I may mention that being in London in 1849, on official business, I was invited to dine at the Mansion House at an entertainment given by the Lord Mayor of that year (Sir James Duke) to the judicial authorities, metropolitan magistrates, &c. I had the honour to sit beside Chief Baron Pollok, and in conversation with him and two or three others in my proximity, I narrated the preceding anecdote. He said that the apology tendered to me was not more ridiculous or absurd than one which had been offered by some of those engaged in the "No Popery" riots of 1780, connected with the name of Lord George Gordon. There was a house in Charles Street, from the precincts of which morality was totally estranged, and it was thoroughly devastated by a furious mob. Some of those concerned in wrecking it were subsequently arrested, tried and convicted of the offence. When brought forward for sentence, the judge gave them to understand that the reputation of the premises afforded no justification for their violence, nor could it be alleged in mitigation of their punishment. Two or three of them exclaimed, "that if they had known what the house really was, they would never have attacked it; but they had been told, and fully believed, that it was _a Nunnery_."

TRESPASSERS ON A NUNNERY.

In twelve or eighteen months after the festive occasion to which I have referred, I accompanied a friend to visit two of his daughters, who were pupils at the Loretto Convent, Rathfarnham. Mrs. Ball, the aged and respected Superioress, gave us a very kind reception. We were conducted through the gardens and conservatories.
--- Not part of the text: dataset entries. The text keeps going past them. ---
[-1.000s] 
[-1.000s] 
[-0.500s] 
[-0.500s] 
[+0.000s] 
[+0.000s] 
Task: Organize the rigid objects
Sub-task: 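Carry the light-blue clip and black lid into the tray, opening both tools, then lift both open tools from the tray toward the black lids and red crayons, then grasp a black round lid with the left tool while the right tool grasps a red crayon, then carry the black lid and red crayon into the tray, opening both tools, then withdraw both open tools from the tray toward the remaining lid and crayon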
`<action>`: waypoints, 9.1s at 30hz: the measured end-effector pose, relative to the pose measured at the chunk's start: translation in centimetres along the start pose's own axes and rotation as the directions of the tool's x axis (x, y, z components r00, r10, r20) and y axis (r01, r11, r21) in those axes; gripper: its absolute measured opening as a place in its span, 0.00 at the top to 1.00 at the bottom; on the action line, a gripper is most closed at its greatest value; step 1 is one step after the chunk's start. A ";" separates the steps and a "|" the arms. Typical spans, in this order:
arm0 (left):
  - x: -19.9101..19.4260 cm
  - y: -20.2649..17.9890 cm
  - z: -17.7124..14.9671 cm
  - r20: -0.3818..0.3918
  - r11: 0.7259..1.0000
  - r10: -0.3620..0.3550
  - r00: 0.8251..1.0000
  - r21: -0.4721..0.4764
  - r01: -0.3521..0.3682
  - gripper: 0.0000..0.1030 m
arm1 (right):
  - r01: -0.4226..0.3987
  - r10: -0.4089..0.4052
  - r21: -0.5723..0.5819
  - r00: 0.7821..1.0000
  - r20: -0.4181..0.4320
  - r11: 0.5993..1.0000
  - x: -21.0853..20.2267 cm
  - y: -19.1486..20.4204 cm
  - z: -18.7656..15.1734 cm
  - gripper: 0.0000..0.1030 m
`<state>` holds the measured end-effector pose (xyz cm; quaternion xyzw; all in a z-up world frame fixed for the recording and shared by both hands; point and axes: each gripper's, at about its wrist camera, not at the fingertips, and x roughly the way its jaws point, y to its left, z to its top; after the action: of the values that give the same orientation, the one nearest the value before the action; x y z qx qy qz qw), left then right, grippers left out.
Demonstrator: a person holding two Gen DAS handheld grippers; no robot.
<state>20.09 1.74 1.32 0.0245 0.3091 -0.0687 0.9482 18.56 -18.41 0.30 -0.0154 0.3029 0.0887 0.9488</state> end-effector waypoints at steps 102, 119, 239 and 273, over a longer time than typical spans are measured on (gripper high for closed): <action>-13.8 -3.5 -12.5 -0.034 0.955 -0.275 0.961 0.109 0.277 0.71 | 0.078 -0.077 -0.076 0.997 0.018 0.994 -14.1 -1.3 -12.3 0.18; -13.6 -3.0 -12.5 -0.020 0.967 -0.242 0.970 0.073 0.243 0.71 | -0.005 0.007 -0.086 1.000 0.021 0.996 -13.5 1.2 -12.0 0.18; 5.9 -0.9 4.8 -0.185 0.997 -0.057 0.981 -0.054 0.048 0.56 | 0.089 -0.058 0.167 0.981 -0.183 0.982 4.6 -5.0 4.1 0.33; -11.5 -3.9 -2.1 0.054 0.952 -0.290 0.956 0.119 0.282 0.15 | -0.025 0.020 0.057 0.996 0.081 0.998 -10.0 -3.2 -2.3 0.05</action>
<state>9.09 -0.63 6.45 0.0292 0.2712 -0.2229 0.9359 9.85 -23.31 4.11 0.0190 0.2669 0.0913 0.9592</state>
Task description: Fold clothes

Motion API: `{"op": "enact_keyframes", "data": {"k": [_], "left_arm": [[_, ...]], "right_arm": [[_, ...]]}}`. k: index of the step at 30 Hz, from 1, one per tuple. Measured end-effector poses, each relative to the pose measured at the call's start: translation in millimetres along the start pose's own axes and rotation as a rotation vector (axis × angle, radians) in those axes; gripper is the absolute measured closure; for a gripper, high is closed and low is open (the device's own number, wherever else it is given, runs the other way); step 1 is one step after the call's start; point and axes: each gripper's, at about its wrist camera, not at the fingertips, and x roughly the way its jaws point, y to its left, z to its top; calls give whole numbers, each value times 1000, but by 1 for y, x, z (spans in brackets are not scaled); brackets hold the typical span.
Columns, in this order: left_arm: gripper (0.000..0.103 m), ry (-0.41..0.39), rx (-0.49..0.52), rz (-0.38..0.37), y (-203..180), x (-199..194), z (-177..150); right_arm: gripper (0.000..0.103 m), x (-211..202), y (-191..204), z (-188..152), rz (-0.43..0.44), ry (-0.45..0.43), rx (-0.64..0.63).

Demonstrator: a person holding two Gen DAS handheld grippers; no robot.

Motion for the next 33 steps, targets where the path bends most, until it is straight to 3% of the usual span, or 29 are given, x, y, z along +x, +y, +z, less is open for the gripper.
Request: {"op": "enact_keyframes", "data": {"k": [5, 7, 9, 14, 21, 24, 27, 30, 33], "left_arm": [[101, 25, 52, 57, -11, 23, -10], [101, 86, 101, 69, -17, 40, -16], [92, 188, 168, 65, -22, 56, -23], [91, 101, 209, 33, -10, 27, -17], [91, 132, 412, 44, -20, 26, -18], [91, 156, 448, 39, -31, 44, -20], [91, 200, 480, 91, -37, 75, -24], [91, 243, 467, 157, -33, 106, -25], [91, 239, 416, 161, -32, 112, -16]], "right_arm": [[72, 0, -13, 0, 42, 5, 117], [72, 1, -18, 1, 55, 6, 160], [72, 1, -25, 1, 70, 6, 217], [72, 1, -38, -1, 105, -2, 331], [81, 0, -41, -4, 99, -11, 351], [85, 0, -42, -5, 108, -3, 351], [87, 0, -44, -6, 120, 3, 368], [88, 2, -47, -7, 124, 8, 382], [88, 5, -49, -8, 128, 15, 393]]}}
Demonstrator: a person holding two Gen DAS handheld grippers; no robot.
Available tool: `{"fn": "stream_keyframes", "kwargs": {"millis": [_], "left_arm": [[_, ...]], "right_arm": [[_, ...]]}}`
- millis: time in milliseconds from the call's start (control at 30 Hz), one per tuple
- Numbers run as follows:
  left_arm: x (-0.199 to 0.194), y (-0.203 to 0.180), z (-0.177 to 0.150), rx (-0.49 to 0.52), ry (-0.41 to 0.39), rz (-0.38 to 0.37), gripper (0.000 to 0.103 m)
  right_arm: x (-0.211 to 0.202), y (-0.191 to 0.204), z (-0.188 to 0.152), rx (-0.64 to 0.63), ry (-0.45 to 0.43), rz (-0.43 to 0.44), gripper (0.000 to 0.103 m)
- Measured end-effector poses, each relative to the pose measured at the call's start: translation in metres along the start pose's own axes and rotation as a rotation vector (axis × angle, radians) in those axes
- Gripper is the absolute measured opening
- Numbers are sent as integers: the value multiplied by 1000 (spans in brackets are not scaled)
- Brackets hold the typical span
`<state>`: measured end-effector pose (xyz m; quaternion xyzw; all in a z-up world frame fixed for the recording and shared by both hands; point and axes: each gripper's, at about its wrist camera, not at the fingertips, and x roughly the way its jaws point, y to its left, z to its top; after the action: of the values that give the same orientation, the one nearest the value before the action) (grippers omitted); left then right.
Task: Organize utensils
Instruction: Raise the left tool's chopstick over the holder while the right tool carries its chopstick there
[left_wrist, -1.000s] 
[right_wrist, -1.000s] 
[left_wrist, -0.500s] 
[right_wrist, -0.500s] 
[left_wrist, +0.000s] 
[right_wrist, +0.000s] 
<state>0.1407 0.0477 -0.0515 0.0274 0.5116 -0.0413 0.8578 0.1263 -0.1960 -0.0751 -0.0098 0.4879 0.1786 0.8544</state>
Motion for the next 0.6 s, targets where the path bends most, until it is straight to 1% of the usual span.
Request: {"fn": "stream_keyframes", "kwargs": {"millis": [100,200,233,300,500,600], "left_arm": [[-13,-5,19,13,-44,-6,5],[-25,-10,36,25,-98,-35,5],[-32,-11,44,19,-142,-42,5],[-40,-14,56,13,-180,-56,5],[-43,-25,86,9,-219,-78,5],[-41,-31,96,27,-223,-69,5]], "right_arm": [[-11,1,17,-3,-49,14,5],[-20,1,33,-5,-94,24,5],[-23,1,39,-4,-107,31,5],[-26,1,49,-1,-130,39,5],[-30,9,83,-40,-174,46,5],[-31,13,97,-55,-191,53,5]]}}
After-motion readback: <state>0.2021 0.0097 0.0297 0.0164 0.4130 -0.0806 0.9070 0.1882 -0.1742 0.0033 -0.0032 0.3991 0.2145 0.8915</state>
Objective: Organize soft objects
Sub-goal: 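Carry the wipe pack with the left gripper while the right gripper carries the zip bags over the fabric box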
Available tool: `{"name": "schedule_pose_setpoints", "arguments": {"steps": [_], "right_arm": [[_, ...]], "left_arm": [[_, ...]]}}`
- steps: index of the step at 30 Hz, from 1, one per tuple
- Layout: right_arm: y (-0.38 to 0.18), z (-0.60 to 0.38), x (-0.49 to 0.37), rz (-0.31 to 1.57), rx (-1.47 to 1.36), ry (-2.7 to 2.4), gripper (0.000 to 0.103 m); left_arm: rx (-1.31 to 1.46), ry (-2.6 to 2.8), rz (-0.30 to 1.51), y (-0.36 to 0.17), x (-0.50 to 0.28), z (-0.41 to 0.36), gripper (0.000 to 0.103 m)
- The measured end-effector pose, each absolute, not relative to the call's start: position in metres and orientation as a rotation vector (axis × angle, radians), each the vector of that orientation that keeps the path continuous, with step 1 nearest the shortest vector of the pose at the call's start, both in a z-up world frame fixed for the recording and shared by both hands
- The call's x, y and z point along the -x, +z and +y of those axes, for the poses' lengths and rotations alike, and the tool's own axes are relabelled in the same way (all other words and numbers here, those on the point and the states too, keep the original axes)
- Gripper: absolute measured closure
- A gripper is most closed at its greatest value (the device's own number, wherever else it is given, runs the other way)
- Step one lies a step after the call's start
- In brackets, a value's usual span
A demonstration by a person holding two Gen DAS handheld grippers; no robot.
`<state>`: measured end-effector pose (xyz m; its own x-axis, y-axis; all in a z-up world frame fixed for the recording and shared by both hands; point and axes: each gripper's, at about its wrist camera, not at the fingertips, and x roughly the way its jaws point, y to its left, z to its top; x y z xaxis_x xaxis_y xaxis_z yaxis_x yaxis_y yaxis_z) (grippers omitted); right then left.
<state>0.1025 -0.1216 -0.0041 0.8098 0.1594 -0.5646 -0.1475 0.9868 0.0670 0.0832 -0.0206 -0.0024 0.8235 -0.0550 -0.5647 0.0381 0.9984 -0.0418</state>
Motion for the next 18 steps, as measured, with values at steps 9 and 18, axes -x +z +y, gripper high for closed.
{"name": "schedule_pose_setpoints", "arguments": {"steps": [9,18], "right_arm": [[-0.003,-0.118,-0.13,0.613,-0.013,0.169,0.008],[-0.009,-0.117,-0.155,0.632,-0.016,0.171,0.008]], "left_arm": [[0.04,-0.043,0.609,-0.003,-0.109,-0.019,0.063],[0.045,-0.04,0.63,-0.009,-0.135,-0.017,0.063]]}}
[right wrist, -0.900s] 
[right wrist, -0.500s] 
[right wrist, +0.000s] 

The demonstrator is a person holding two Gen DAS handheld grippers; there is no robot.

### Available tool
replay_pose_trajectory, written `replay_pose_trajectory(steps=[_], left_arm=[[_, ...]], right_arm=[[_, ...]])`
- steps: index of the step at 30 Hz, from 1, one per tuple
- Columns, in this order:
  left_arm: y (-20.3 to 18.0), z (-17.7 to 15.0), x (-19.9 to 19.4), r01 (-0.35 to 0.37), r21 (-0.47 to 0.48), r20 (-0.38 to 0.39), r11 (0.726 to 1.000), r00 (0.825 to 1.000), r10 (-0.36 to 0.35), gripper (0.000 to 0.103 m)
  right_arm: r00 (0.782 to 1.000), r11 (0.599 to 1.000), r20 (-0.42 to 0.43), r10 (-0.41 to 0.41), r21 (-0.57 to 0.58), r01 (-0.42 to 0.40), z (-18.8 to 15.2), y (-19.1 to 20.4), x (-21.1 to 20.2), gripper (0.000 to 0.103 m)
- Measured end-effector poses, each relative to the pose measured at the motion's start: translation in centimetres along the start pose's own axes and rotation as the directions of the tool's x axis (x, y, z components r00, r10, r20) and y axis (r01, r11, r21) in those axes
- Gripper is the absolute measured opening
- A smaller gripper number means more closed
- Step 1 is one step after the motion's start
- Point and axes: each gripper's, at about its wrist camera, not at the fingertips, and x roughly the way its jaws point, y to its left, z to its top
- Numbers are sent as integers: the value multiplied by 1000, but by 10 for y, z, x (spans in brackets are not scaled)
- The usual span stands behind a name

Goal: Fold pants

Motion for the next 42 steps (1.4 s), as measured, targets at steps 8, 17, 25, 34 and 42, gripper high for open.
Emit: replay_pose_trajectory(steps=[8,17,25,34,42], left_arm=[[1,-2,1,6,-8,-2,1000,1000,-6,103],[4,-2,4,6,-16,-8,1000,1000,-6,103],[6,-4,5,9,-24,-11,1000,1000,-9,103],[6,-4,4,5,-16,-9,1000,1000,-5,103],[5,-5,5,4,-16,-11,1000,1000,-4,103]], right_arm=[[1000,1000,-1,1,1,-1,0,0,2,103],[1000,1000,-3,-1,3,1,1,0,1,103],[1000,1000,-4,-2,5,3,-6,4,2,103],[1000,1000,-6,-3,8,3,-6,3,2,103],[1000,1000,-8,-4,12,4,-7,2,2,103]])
On returning to the house, we were plentifully served with refreshments. In the course of conversation, my friend expressed his regret that so much hostile feeling should exist against conventual institutions. I remarked that it was not at all so intense as it had been in the previous century, when in London the mere reputation of a house being a nunnery was considered by the populace as fully sufficient to justify its destruction. To the best of my recollection, the Superioress observed--"I hope that those who entertained such hostile feelings lived long enough to repent of them. I think that the various classes of society are coming to a better understanding, and I expect great progressive improvement. Here we have not suffered the slightest annoyance for more than thirty years, and the only matter of which we had to complain was not very serious. Shortly after this establishment was founded, two young fellows, who resided in the neighbourhood, formed a design to entice two very handsome and rich young ladies to elope with them. They provided ladders, climbed into the trees which overhung the wall, dropped notes at the feet of the lasses, and were for a time incessant in their amatory pursuit. However, a communication with the guardian of one and the parents of the other, and the consequent authoritative expostulations, produced a satisfactory effect. They promised to relinquish their project, and as a token of their sincerity, sent us their ladders. I believe they repented of having given us any trouble, and they implicitly kept their promise. One of them is now a colonel in the army, and the other is _a magistrate of police_. Mr. Porter, let me request you to have more fruit and another glass of wine." I admired the kind and forgiving sentiments of the Superioress, and felt very grateful for her courteous hospitality, but I had no idle curiosity to know the names of the two ladder lads to whom her observations referred.